**INSTRUCTIONS TO FOLLOW**
Transcribe the records that follow, preserving every word.

Stored entries
/---
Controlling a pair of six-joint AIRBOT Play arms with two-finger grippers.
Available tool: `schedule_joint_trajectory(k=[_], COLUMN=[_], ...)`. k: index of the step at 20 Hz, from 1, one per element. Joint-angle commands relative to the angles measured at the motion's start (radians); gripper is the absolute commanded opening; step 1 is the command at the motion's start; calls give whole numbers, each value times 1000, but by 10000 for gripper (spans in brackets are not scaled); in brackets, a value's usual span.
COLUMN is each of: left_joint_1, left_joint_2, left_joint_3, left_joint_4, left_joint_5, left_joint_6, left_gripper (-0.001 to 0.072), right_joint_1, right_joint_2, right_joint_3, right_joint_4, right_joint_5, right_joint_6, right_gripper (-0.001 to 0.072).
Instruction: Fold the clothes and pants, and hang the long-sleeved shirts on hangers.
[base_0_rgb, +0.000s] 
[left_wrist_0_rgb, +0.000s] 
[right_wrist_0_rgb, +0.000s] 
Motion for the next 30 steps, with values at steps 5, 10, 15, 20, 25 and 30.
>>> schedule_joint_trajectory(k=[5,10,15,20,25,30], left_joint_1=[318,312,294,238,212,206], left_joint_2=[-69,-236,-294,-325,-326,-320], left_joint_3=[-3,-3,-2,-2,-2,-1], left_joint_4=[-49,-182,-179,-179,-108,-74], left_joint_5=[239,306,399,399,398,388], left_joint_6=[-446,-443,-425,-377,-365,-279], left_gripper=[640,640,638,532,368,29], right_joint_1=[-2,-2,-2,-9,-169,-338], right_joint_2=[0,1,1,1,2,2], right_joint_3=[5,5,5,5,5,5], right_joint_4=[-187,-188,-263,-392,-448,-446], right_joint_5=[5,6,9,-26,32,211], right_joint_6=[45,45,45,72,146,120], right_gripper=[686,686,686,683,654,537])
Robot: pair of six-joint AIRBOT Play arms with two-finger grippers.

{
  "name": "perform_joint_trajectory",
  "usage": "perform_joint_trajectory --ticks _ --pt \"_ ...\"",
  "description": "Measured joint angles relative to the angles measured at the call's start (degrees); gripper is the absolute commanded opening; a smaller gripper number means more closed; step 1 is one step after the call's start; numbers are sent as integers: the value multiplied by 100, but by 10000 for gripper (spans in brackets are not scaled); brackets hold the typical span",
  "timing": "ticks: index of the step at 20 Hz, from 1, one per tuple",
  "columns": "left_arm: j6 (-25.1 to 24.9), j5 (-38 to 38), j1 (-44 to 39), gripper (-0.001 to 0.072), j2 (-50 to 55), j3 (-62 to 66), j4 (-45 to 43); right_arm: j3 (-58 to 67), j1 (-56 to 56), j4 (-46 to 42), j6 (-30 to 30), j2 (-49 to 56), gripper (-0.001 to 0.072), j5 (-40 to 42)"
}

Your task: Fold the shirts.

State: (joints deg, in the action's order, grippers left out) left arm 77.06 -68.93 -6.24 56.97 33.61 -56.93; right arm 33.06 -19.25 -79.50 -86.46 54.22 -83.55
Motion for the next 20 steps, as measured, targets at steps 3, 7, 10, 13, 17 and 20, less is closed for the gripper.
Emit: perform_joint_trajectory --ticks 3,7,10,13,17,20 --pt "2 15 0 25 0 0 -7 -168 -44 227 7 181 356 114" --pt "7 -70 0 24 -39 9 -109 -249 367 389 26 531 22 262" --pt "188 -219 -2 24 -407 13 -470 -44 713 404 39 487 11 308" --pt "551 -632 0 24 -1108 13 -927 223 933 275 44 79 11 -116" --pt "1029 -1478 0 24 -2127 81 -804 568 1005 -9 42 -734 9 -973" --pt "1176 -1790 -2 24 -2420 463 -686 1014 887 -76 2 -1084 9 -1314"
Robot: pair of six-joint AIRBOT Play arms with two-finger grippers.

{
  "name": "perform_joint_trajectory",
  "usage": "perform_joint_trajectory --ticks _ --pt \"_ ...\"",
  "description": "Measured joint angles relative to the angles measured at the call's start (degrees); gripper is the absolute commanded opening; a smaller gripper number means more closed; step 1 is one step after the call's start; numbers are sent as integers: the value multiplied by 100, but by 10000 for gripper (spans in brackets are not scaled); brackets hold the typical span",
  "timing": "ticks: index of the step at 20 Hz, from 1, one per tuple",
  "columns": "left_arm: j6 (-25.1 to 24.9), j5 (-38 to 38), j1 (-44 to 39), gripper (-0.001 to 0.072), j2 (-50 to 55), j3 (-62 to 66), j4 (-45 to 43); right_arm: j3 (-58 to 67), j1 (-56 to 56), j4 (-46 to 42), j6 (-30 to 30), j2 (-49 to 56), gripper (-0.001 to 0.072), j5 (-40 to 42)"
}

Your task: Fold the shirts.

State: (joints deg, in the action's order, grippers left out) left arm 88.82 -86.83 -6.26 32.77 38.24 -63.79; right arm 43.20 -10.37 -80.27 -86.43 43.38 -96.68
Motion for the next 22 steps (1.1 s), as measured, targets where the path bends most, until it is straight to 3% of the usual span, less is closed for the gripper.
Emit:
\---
**TASK SOLUTION**
Controlling a pair of six-joint AIRBOT Play arms with two-finger grippers.
Available tool: `schedule_joint_trajectory(k=[_], COLUMN=[_], ...)`. k: index of the step at 20 Hz, from 1, one per element. Joint-angle commands relative to the angles measured at the motion's start (radians); gripper is the absolute commanded opening; step 1 is the command at the motion's start; calls give whole numbers, each value times 1000, but by 10000 for gripper (spans in brackets are not scaled); in brackets, a value's usual span.
COLUMN is each of: left_joint_1, left_joint_2, left_joint_3, left_joint_4, left_joint_5, left_joint_6, left_gripper (-0.001 to 0.072), right_joint_1, right_joint_2, right_joint_3, right_joint_4, right_joint_5, right_joint_6, right_gripper (-0.001 to 0.072).
Instruction: Fold the clothes and pants, and hang the long-sleeved shirts on hangers.
[base_0_rgb, +0.000s] 
[left_wrist_0_rgb, +0.000s] 
[right_wrist_0_rgb, +0.000s] 
Motion for the next 30 steps, with values at steps 5, 10, 15, 20, 25 and 30.
>>> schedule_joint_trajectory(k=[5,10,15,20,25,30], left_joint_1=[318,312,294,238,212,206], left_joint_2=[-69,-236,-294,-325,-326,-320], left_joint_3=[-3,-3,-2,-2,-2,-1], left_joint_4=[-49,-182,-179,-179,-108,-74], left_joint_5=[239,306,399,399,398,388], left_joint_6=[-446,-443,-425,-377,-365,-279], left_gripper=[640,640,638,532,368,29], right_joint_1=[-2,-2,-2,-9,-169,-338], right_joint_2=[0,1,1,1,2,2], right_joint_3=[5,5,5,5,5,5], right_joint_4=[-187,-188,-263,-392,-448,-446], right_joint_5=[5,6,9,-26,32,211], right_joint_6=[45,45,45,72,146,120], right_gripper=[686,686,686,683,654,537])
Robot: pair of six-joint AIRBOT Play arms with two-finger grippers.

{
  "name": "perform_joint_trajectory",
  "usage": "perform_joint_trajectory --ticks _ --pt \"_ ...\"",
  "description": "Measured joint angles relative to the angles measured at the call's start (degrees); gripper is the absolute commanded opening; a smaller gripper number means more closed; step 1 is one step after the call's start; numbers are sent as integers: the value multiplied by 100, but by 10000 for gripper (spans in brackets are not scaled); brackets hold the typical span",
  "timing": "ticks: index of the step at 20 Hz, from 1, one per tuple",
  "columns": "left_arm: j6 (-25.1 to 24.9), j5 (-38 to 38), j1 (-44 to 39), gripper (-0.001 to 0.072), j2 (-50 to 55), j3 (-62 to 66), j4 (-45 to 43); right_arm: j3 (-58 to 67), j1 (-56 to 56), j4 (-46 to 42), j6 (-30 to 30), j2 (-49 to 56), gripper (-0.001 to 0.072), j5 (-40 to 42)"
}

Your task: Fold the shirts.

State: (joints deg, in the action's order, grippers left out) left arm 77.06 -68.93 -6.24 56.97 33.61 -56.93; right arm 33.06 -19.25 -79.50 -86.46 54.22 -83.55
Motion for the next 20 steps, as measured, targets at steps 3, 7, 10, 13, 17 and 20, less is closed for the gripper.
Emit: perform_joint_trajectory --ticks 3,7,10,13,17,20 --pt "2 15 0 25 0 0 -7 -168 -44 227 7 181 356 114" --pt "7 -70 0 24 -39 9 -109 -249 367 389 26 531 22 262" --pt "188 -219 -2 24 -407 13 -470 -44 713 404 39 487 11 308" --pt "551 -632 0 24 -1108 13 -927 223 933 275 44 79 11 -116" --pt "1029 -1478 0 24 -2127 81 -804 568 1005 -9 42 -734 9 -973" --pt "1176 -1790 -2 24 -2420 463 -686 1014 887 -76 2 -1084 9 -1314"
Robot: pair of six-joint AIRBOT Play arms with two-finger grippers.

{
  "name": "perform_joint_trajectory",
  "usage": "perform_joint_trajectory --ticks _ --pt \"_ ...\"",
  "description": "Measured joint angles relative to the angles measured at the call's start (degrees); gripper is the absolute commanded opening; a smaller gripper number means more closed; step 1 is one step after the call's start; numbers are sent as integers: the value multiplied by 100, but by 10000 for gripper (spans in brackets are not scaled); brackets hold the typical span",
  "timing": "ticks: index of the step at 20 Hz, from 1, one per tuple",
  "columns": "left_arm: j6 (-25.1 to 24.9), j5 (-38 to 38), j1 (-44 to 39), gripper (-0.001 to 0.072), j2 (-50 to 55), j3 (-62 to 66), j4 (-45 to 43); right_arm: j3 (-58 to 67), j1 (-56 to 56), j4 (-46 to 42), j6 (-30 to 30), j2 (-49 to 56), gripper (-0.001 to 0.072), j5 (-40 to 42)"
}

Your task: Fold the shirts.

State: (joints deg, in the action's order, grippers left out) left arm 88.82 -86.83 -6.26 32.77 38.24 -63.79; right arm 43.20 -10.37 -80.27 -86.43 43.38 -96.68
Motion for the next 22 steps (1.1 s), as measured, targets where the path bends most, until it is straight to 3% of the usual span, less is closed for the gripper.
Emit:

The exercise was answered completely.